• TO DO: Return the lines below that carry the word "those".

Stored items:
══════════

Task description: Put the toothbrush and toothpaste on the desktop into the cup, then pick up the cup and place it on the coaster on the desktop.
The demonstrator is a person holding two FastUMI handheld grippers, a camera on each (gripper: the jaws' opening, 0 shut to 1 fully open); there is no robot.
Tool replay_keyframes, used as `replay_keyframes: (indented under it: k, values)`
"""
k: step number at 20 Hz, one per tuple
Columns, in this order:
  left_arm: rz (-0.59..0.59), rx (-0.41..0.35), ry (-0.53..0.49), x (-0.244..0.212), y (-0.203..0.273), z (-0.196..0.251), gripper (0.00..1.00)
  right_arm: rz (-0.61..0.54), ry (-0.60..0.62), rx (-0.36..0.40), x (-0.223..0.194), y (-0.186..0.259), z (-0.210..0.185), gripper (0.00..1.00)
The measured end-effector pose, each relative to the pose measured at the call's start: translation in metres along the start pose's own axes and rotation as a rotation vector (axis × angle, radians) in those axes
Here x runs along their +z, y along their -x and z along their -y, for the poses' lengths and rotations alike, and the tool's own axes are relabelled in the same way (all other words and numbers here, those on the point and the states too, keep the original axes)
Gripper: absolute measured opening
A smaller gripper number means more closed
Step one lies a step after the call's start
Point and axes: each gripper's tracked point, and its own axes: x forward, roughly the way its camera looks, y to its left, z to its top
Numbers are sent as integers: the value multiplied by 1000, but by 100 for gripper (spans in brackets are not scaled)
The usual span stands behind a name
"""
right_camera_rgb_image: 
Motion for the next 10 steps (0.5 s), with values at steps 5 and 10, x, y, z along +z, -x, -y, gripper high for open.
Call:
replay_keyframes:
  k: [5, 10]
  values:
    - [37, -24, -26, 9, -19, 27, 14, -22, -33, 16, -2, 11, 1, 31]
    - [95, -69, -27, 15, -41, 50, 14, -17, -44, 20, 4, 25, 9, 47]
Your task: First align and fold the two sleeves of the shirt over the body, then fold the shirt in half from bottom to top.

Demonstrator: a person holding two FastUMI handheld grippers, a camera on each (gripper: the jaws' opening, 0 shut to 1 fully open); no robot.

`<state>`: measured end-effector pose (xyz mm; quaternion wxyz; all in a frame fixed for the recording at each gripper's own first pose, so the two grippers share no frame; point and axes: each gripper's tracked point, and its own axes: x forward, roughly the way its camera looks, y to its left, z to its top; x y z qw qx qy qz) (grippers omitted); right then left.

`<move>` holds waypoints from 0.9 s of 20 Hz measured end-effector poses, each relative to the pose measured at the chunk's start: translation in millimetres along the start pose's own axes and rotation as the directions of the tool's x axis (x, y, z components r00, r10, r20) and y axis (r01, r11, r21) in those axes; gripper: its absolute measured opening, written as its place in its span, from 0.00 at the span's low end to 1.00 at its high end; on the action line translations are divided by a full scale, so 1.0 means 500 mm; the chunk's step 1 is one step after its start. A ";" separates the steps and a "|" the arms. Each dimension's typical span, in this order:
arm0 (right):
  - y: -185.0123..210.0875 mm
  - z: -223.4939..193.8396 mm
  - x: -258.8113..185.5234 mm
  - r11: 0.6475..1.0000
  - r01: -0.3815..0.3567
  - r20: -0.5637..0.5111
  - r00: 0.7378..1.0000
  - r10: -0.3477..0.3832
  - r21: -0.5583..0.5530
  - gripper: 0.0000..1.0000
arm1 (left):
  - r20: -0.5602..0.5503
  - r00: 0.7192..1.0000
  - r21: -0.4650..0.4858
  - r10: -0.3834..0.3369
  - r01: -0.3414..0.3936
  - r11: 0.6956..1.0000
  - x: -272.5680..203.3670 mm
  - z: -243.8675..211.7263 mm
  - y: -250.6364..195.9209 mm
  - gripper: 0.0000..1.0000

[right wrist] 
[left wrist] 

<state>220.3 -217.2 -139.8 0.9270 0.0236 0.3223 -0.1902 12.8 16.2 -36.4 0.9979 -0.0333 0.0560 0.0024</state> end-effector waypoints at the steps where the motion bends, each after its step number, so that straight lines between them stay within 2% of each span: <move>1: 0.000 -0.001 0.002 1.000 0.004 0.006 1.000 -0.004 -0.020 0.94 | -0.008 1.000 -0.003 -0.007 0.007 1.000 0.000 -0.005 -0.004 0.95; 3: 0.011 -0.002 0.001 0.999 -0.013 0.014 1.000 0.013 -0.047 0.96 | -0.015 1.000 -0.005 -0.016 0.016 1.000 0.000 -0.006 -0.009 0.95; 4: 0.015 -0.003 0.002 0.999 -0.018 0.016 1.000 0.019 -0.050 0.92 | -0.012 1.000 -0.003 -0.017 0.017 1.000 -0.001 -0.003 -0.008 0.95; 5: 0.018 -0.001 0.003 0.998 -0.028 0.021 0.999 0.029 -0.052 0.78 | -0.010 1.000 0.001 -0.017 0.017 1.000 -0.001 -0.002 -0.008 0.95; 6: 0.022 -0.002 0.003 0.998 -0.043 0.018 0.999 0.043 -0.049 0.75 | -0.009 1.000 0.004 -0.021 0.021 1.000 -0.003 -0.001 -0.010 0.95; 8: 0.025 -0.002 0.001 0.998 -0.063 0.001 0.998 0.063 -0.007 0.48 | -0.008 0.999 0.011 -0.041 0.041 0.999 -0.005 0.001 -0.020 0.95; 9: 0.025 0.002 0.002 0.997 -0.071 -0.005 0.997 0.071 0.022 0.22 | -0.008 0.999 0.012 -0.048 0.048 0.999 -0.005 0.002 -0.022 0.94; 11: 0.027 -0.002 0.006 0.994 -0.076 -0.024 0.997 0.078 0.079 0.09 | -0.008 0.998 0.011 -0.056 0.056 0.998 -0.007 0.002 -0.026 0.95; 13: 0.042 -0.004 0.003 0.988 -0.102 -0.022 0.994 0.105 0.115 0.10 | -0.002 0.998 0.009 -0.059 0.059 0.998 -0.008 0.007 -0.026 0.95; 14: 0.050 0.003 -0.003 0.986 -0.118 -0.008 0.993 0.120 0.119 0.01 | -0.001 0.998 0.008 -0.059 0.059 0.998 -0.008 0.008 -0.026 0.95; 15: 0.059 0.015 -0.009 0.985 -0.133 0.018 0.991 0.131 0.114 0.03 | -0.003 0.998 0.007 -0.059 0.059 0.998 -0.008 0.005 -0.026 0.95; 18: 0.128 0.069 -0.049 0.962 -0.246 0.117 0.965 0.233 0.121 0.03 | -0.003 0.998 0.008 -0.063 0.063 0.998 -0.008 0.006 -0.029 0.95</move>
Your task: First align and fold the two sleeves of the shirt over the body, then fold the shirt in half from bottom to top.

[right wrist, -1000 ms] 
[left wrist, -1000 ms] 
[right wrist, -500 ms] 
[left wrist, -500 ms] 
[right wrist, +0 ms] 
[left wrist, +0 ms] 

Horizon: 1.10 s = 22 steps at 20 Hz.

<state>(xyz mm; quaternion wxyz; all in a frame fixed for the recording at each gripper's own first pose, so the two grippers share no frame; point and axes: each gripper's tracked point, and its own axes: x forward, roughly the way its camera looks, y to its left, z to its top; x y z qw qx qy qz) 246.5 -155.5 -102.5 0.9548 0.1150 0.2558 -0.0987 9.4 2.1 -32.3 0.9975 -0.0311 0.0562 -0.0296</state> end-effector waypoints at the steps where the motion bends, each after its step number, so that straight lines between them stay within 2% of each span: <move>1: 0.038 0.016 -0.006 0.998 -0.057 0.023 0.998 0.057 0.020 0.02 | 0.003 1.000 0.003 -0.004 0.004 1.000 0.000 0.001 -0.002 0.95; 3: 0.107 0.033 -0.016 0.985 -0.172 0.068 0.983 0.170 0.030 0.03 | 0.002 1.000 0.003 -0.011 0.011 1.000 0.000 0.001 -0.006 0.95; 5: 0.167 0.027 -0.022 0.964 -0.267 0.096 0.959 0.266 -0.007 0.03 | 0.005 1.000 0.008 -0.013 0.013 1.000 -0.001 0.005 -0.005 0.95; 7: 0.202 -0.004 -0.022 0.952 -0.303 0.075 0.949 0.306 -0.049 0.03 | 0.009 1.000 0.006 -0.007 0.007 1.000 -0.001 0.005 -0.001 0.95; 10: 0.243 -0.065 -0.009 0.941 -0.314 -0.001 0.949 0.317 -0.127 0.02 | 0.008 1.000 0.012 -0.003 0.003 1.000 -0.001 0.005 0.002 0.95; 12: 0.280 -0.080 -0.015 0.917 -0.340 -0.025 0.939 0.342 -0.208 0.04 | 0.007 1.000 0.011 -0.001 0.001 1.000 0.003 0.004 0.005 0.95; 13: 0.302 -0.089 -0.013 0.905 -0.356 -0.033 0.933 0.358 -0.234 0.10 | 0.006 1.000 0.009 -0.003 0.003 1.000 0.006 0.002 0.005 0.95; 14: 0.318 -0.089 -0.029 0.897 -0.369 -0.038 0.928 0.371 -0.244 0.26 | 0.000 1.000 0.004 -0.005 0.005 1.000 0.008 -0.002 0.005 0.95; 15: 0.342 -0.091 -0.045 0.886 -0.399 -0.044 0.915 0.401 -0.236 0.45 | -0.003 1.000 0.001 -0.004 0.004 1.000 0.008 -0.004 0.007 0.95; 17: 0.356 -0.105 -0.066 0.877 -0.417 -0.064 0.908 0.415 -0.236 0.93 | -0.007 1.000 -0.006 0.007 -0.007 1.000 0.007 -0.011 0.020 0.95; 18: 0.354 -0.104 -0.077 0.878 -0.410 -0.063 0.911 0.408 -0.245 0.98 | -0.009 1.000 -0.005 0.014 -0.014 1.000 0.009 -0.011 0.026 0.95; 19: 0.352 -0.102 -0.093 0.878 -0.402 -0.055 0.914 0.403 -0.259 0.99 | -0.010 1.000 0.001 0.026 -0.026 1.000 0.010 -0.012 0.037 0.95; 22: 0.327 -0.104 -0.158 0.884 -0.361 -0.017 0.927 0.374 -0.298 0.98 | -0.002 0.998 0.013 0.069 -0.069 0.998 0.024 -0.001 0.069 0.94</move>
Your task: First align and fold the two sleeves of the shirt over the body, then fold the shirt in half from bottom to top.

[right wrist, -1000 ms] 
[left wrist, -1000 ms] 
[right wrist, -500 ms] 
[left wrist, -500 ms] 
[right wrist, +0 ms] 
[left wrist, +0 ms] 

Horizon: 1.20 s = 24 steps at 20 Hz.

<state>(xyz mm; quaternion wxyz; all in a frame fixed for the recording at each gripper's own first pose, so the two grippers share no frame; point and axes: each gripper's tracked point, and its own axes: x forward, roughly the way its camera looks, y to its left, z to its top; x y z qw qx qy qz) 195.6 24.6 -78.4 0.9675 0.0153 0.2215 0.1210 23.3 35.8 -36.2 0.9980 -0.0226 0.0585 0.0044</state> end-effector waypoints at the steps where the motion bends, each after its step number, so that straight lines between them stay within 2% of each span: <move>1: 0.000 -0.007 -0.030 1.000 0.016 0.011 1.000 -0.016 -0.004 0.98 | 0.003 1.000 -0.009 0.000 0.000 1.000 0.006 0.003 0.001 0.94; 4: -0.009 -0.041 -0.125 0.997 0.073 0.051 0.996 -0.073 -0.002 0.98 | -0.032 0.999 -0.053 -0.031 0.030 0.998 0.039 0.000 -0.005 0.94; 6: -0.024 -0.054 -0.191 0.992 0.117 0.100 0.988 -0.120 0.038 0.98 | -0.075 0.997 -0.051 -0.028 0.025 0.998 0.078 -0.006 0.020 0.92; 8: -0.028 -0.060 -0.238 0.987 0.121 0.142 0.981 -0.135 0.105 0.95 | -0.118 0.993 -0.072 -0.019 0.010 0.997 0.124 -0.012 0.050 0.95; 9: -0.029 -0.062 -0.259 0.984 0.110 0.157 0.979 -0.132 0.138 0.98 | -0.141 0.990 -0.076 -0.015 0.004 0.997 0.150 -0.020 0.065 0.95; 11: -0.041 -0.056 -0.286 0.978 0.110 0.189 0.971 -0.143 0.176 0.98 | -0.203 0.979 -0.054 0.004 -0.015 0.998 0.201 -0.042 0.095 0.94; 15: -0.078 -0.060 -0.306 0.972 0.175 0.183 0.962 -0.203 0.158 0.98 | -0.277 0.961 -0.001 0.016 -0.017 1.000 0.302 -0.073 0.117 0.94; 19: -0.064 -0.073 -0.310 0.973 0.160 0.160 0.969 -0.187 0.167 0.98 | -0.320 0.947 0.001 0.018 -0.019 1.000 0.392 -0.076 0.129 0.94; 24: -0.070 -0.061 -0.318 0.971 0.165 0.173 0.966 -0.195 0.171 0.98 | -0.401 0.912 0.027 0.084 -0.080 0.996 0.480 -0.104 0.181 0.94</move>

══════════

• TASK ANSWER:
The measured end-effector pose, each relative to the pose measured at the call's start: translation in metres along the start pose's own axes and rotation as a rotation vector (axis × angle, radians) in those axes
Here x runs along their +z, y along their -x and z along their -y, for the poses' lengths and rotations alike, and the tool's own axes are relabelled in the same way (all other words and numbers here, those on the point and the states too, keep the original axes)
`<move>` holds waypoints from 0.9 s of 20 Hz measured end-effector poses, each relative to the pose measured at the chunk's start: translation in millimetres along the start pose's own axes and rotation as the directions of the tool's x axis (x, y, z components r00, r10, r20) and y axis (r01, r11, r21) in those axes; gripper: its absolute measured opening, written as its place in its span, from 0.00 at the span's low end to 1.00 at its high end; on the action line translations are divided by a full scale, so 1.0 means 500 mm; the chunk's step 1 is one step after its start. A ";" separates the steps and a "|" the arms. Each dimension's typical span, in this order:

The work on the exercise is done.